Normal heart valves usually suffer no harm as the body's immune system destroy such bacterial infections; however, damaged heart valves may harbor such bacteria, upon which they lodge on the endocardium and proliferate.
If the cause of a case of infective endocarditis is prolonged abuse of intravenous illicit drugs, the tricuspid valve between the right atrium and right ventricle becomes infected most often. In most other cases, the mitral valve between left atrium and left ventricle or the aortic valve is infected. Risk factors for infective endocarditis include:
- Congenital disorders (or birth defects) of the heart, heart valve, or major blood vessels
- Heart valve damage from rheumatic fever
- Heart valve deterioration with aging
- Intravenous drug injections with contaminated needles
- A prosthetic or replacement heart valve
Risk factors for children and young adults are birth defects of the heart, particularly when they allow blood to leak from one chamber of the heart to another. A risk factor for older people is heart valve degeneration or calcium deposits in the mitral or aortic valve.
Patients with prosthetic or replacement heart valves are at high risk during the first year after heart valve surgery; the risk then decreases but remains higher than for the general population. The risk is always greater with aortic or mechanical rather than with mitral and natural-tissue replacement valves.
Infective endocarditis of a prosthetic heart valve, acute or subacute, is more likely than an infected natural valve to spread to adjacent cardiac muscle. Infection may cause an interference with the heart's electrical conduction system, slow the heartbeat, cause a loss of consciousness, and possibly cause death.
Diagnosis & Tests
Many symptoms are vague and undifferentiated, so diagnosis may be difficult. Patients with suspected acute or subacute infective endocarditis are hospitalized for prompt study, diagnosis, and treatment.
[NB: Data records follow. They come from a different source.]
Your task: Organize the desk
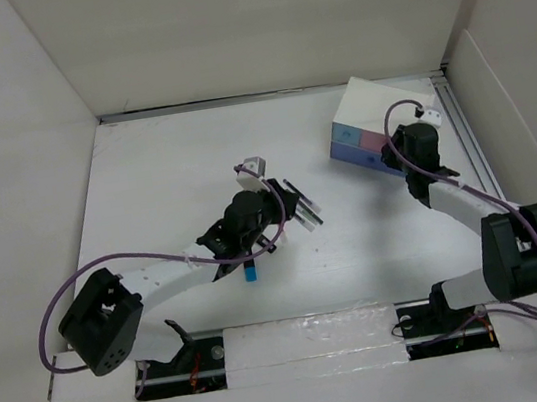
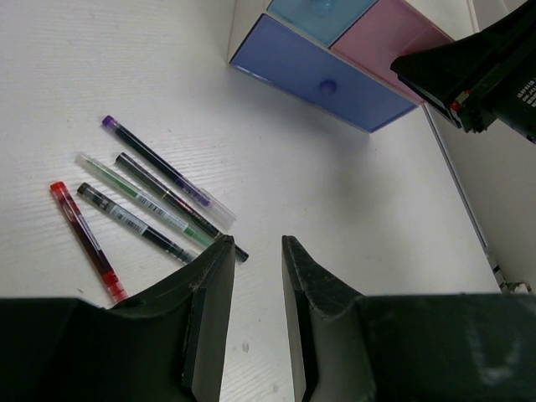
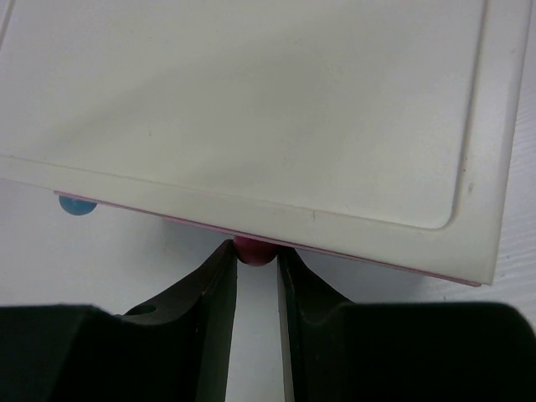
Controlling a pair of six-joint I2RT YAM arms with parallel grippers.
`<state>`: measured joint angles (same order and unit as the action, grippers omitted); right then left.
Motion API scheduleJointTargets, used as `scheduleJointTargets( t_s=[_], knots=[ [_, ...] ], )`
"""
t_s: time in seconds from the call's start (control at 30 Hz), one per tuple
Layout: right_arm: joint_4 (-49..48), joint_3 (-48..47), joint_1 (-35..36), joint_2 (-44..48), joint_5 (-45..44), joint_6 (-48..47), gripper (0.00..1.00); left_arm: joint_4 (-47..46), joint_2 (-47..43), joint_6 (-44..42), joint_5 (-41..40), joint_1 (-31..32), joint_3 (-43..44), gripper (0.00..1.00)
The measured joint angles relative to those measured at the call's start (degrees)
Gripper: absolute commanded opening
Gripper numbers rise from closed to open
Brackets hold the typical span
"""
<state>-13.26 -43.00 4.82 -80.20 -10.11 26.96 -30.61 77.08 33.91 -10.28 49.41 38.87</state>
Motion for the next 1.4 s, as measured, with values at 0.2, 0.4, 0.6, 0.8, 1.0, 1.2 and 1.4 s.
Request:
scheduleJointTargets(
  t_s=[0.2, 0.4, 0.6, 0.8, 1.0, 1.2, 1.4],
  knots=[
    [-0.35, 5.20, 2.14, 5.14, -0.17, 0.48, 0.04, 0.00, 1.01, -0.22, 1.07, 0.00, 0.00, 0.25],
    [-1.84, 9.14, 4.11, 8.63, 0.00, 1.11, 0.04, 0.11, 6.05, -0.87, 3.23, 0.00, 3.10, 0.24],
    [-1.42, 9.25, 6.34, 8.98, -0.26, 1.14, 0.03, 0.02, 12.83, -1.03, 5.90, 0.00, 10.58, 0.23],
    [0.07, 9.40, 13.79, 10.62, -1.86, 1.73, 0.03, 0.13, 14.80, -1.03, 7.37, 0.00, 14.84, 0.23],
    [1.11, 10.99, 18.86, 14.01, -3.13, 3.54, 0.02, 1.53, 16.17, -1.20, 7.04, 0.00, 17.94, 0.23],
    [1.40, 13.00, 21.00, 15.34, -3.98, 5.64, 0.03, 2.54, 18.12, -1.49, 6.82, 0.00, 21.03, 0.23],
    [5.66, 12.87, 22.60, 18.12, -5.20, 5.44, 0.29, 3.37, 18.14, -1.16, 7.85, 0.39, 21.18, 0.32]
  ],
)
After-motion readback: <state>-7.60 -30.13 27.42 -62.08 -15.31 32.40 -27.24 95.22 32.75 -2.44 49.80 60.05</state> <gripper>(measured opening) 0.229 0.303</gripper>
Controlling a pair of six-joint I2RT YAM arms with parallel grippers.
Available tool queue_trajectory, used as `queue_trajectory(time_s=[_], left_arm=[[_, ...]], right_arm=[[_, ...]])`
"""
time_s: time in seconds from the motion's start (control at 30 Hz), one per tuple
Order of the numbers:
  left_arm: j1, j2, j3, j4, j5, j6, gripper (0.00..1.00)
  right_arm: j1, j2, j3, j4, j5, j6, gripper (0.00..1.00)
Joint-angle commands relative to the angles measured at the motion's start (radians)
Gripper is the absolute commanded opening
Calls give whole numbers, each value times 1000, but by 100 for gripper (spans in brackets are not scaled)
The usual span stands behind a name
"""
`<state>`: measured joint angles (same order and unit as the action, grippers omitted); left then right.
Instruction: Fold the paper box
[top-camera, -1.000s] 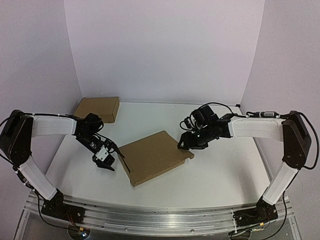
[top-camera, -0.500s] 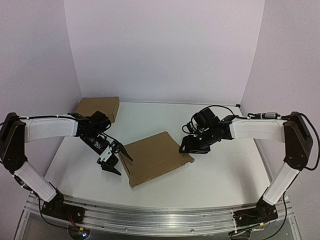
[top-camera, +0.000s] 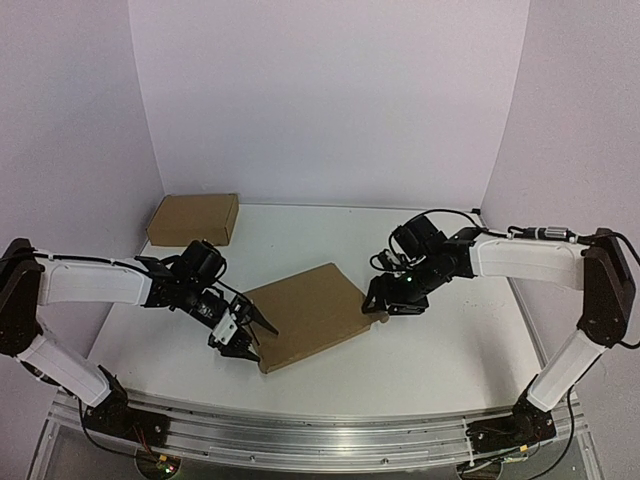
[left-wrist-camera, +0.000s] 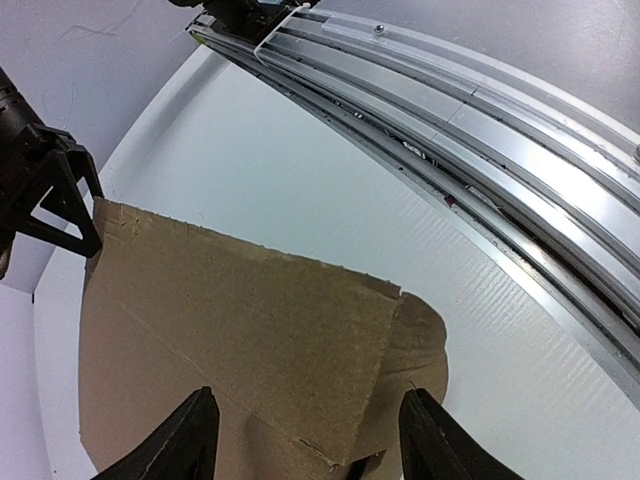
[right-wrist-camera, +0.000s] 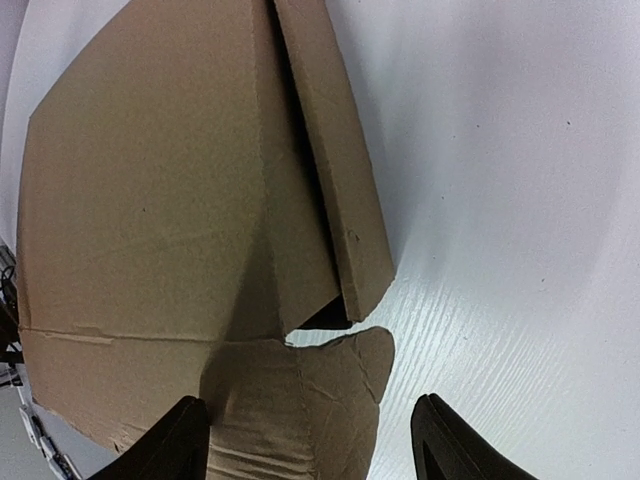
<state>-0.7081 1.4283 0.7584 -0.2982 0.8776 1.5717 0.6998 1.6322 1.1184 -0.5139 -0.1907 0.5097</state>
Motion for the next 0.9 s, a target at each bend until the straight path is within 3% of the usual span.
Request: queue_trajectory(time_s=[0.0, 0.37, 0.87], left_arm=[[-14, 3, -45, 108, -11, -37, 62], [-28, 15, -92, 184, -20, -14, 56], [-28, 45, -92, 335, 11, -111, 48]], right_arm=[[-3, -25, -3, -23, -34, 20, 68], [-3, 3, 3, -22, -68, 37, 65], [-3, 67, 21, -22, -77, 35, 57]])
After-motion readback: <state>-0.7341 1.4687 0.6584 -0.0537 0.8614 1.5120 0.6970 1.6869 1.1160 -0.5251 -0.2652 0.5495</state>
Reasons for suspicion are a heart valve disorder, a replacement heart valve, recent surgical or dental procedures, and drug abuse by intravenous injection.
Echocardiography detects damaged heart valves, and blood cultures identify the microorganism(s) infecting them. Echocardiography uses ultrasound waves to show heart valve images that reveal growths on and damage to the heart. Transesophageal echocardiogram with an ultrasound probe in the esophagus behind the heart, though more invasive, is more accurate and reliable than is the transthoracic method usually performed first with the probe on the chest.
Treatment & Therapy
Untreated infective endocarditis is always fatal. With treatment, the risk of death depends on patient age and history, the virulence of the infection, the presence of a prosthetic heart valve, the infecting microorganism, and heart valve damage. With aggressive antibiotic regimens, most patients survive.
Treatment typically involves two to eight weeks of high doses daily of antibiotics administered intravenously. Antibiotic therapy ordinarily begins in a hospital but may be completed at home with help from a nurse. Antibiotics do not cure all infections, particularly if the infected valve is a replacement.
Some bacteria are resistant to antibiotics. Because antibiotics precede heart valve replacement surgery to prevent infection, any bacteria that survive this preventive measure are likely resistant. It is also generally harder to cure infections of artificial, implanted material than of natural, human tissue. Cardiac surgery is often necessary to repair or replace injured valves, remove bacterial growths, or drain abscesses.